Oh Brother, Where Art Thou?

I saw Brothers a couple of days ago. I'd read that it's not quite as good as the Danish Brødre from which it was remade, in which case the Danish one must be extraordinary indeed.

Tobey Maguire was an odd, and IMO not entirely suitable, choice to play a captain of Marines but other than that the acting was quite good, although I never forgot that Natalie Portman's character was being played by Miss Portman (which may have been simply because of her greater fame than any failing in her acting. One still notices that Meryl Streep portrays her own characters). The screenplay was mostly good: the best parts were those back in the U.S., which comprised most of the movie. The parts in Afghanistan, while necessary to the story, seemed odd to me (the Taliban just held on to two Marines for months while inflicting only the occasional bout of torture? It seems like they'd want to do more of something, anything, than just keep them locked up).

But to my mind, the best thing about the movie was its sociological and psychological commentary. In this respect it wasn't about a service family's troubles, and it wasn't even about family troubles per se, really. It did show how, without intention, intergenerational favoritism can emerge in a family simply from the praxis of life, and how it can be no less destructive of family relationships for the lack of intention behind it; but although a service family was the vehicle for that in this movie, it was not a comment on military families specifically or generally.

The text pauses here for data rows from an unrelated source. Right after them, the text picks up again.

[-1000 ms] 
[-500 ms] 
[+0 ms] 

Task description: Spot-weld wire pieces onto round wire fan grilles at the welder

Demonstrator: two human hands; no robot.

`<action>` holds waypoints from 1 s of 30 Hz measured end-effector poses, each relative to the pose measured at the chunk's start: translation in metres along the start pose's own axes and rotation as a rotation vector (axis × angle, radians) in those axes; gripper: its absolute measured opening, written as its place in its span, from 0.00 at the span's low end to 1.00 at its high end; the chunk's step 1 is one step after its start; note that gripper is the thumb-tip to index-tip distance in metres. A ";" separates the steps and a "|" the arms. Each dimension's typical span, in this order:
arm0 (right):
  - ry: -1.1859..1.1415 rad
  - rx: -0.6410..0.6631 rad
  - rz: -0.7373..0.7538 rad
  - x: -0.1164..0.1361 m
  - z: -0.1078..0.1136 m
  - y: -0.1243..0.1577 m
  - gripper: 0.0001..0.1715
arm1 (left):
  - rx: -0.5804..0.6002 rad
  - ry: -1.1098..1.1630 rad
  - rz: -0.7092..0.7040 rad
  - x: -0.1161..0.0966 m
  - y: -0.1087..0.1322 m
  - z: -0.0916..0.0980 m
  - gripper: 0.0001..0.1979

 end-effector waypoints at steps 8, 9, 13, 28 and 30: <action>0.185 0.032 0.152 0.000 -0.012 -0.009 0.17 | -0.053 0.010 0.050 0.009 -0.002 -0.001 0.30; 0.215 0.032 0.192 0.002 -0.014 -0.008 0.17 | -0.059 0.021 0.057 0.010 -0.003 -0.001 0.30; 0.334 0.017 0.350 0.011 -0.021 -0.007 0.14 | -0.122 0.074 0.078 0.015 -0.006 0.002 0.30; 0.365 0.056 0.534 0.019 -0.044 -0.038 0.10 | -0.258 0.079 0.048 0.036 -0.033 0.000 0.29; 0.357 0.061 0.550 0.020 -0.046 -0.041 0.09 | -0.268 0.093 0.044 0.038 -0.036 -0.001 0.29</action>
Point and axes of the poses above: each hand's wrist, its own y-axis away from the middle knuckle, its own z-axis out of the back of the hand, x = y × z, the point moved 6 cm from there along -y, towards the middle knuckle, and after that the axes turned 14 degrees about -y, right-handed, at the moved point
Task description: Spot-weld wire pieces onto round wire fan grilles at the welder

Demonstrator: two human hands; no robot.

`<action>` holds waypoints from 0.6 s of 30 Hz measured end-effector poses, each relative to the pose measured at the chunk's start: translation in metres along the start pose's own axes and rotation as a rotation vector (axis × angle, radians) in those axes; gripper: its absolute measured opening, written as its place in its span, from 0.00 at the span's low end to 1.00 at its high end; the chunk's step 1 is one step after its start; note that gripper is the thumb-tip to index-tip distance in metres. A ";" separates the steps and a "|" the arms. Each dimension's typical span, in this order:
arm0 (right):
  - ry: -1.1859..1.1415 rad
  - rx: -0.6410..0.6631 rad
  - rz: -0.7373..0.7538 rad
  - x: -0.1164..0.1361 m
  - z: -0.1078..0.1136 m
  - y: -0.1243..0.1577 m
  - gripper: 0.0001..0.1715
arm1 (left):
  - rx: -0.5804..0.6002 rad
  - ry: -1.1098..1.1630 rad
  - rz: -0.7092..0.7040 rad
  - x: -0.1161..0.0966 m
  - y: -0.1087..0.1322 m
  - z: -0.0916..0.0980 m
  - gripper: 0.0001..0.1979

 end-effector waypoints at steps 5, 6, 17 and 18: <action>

The most powerful message though was to draw a clear distinction between criminal behavior and personality. The entire movie was one long example of criminality inhering in actions rather than persons, such that changing behavior can lead a person into or out of criminality. Nor was the importance of context left out (and it's in this connection that family dysfunction and uncritical homage of the armed services were employed). A seemingly fundamentally honorable person can do the worst things, and a seemingly useless one can be redeemed, by putting them in the right context to encourage certain avenues of behavior.

It has just occurred to me, though, that the movie seems to suggest that criminal behavior requires a certain psychological quirk, and that while circumstances may provide a medium for the quirk's development, there's a personal consideration required for the quirk to take root. Likewise, circumstances may also smother it, so that the fundamental personal characteristic required for criminal actions or behavior may appear and vanish in an individual in the course of their life. And that quirk is, to deny the humanity of another person (by which I mean to say that the denial need not encompass all other people), or to devalue their own life, or lives, in comparison to one's own.

These are remarkable things to find these days in an American movie about a service family: that servicemen may be flawed individuals, while convicted criminals may still be decent individuals, all depending upon circumstance rather than some immutably fundamental character.